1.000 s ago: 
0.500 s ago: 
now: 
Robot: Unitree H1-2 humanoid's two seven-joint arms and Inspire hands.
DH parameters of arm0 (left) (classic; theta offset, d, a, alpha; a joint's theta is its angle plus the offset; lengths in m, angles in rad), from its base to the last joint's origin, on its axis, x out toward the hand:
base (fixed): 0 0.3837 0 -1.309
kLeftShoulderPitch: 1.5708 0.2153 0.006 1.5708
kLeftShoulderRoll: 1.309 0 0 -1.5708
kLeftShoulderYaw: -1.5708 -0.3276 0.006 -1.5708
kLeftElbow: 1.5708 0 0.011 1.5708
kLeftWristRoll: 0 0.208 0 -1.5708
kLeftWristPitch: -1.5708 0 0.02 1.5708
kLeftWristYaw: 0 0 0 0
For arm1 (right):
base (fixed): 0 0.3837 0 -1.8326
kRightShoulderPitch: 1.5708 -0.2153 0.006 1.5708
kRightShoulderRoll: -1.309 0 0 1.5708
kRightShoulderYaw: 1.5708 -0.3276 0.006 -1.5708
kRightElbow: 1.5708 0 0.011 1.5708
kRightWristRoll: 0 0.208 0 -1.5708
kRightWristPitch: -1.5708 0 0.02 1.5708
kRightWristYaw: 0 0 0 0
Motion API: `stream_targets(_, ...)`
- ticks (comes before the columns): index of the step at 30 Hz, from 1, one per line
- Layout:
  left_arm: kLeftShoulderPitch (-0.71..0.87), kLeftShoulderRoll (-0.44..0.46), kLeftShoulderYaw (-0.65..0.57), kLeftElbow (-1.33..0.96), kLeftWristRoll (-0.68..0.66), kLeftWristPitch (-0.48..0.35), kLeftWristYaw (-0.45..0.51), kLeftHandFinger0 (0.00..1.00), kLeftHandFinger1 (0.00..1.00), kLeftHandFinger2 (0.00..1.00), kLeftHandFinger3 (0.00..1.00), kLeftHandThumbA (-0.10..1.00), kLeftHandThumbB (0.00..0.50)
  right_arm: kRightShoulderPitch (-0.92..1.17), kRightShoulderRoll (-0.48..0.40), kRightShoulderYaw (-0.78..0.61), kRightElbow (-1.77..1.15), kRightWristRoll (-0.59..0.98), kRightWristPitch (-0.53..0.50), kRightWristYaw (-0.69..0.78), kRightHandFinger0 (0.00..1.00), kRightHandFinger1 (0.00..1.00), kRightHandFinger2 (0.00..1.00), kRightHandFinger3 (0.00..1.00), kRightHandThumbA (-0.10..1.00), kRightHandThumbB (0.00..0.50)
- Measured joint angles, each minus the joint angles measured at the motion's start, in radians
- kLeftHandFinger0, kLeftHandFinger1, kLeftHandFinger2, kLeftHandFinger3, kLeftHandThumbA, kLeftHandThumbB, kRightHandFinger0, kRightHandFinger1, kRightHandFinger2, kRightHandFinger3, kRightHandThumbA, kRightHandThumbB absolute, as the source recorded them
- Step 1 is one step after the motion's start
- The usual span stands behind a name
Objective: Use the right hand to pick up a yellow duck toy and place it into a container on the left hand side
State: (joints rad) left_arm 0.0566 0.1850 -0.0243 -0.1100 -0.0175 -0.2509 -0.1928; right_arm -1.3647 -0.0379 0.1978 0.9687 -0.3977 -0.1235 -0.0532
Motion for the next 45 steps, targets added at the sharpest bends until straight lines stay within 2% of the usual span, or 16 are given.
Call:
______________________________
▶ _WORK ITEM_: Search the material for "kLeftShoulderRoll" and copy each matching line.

▶ _RESPONSE AREA_:
kLeftShoulderRoll: 1.309 0 0 -1.5708
  left_arm: kLeftShoulderPitch (-0.71..0.87), kLeftShoulderRoll (-0.44..0.46), kLeftShoulderYaw (-0.65..0.57), kLeftElbow (-1.33..0.96), kLeftWristRoll (-0.68..0.66), kLeftWristPitch (-0.48..0.35), kLeftWristYaw (-0.45..0.51), kLeftHandFinger0 (0.00..1.00), kLeftHandFinger1 (0.00..1.00), kLeftHandFinger2 (0.00..1.00), kLeftHandFinger3 (0.00..1.00), kLeftHandThumbA (-0.10..1.00), kLeftHandThumbB (0.00..0.50)

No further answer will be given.